見える人




ざわり、ざわり

何だか胸の奥がざわざわと音をたてる

身体中が何かを拒否する感覚。いや拒否じゃない。"拒絶"する感覚

あぁ、彼は間違いを起こすのだろう。だけど―、



***


なんて言うのだろう。まぁ、あえて言うならばげっそり、としている

そう、お兄ちゃんが最近げっそり、しているんだ。

ついでに今日は+α的な感じでぼぉーっともしている


「お兄ちゃん大丈夫?」

「え、あぁ、大丈夫」


なんとも頼りない足取りでお兄ちゃんは学校へと出掛けていく。…不安だ


「お兄ちゃん、気を付けてね!」

「あぁ、いってきます」


…激しく不安。
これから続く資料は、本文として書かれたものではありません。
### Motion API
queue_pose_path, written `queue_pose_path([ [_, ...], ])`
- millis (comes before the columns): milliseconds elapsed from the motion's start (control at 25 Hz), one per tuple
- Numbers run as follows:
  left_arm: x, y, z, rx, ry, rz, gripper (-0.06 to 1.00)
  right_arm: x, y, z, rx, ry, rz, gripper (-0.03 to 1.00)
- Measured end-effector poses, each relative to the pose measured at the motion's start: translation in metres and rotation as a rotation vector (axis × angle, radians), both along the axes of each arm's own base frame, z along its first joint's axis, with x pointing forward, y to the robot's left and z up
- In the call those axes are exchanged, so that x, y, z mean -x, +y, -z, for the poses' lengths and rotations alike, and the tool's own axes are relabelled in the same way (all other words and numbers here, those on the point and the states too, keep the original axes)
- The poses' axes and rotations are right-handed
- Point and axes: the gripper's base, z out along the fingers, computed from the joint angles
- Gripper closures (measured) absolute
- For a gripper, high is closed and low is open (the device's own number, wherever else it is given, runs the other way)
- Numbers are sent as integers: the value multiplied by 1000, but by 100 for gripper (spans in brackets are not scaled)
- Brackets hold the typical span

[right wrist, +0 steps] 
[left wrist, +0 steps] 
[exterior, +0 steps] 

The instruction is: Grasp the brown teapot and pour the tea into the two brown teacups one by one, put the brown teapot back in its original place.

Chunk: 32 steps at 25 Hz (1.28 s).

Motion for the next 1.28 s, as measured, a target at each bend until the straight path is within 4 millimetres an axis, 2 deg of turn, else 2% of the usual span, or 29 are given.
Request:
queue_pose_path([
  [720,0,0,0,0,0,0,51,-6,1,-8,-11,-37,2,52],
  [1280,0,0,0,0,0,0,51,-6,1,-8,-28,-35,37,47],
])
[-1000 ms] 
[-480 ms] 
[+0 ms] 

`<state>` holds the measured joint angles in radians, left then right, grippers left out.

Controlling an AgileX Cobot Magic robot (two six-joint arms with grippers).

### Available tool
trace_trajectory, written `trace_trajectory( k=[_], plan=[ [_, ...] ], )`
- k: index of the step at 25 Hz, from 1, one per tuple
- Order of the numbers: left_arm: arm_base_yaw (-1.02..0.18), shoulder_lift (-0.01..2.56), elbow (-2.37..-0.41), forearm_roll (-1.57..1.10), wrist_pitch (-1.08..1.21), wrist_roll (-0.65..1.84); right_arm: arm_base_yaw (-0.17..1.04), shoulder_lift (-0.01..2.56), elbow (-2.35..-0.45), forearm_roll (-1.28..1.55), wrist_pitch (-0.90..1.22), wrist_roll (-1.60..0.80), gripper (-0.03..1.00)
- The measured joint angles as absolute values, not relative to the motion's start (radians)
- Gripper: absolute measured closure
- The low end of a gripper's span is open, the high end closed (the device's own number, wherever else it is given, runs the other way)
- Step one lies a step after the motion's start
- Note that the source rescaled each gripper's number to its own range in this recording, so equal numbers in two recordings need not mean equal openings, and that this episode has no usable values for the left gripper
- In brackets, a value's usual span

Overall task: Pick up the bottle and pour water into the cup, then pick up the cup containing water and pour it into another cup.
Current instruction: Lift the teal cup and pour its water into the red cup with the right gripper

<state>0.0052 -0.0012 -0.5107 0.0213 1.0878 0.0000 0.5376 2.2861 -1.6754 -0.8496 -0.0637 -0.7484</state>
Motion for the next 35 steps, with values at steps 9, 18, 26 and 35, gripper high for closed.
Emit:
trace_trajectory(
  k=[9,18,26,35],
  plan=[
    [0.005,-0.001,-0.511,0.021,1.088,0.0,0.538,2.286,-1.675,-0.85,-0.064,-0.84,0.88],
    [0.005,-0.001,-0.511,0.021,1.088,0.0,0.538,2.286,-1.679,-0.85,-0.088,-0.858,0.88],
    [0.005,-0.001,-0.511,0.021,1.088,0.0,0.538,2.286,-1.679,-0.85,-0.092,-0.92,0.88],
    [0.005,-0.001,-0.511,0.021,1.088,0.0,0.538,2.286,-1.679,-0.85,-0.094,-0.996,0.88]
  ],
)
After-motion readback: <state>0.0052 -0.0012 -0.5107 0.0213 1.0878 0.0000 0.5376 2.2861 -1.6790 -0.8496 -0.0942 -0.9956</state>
それとともに嫌な予感も襲って来る

そのままお兄ちゃんの背中を見送る。


「…お前はそんなに夏目が心配か?」


いつの間にか私の後ろに来ていたニャンコちゃんが口を開いた


「うん。心配だよ、お兄ちゃんはすぐに無理をする」

「それはお前も同じだろうが、阿呆が」

「そんなこと、ないよ?」


猫にしては大きめなその体を持ち上げて抱き締める。つるふかとした感触が気持ちいい

お兄ちゃんはいつも無理をする。昔からずっとそう


「夏目には私がついているから大丈夫だ」


ぽふっとニャンコちゃんの柔らかな肉球が私の額を叩く

なぜか懐かしく優しい感覚が私を包む。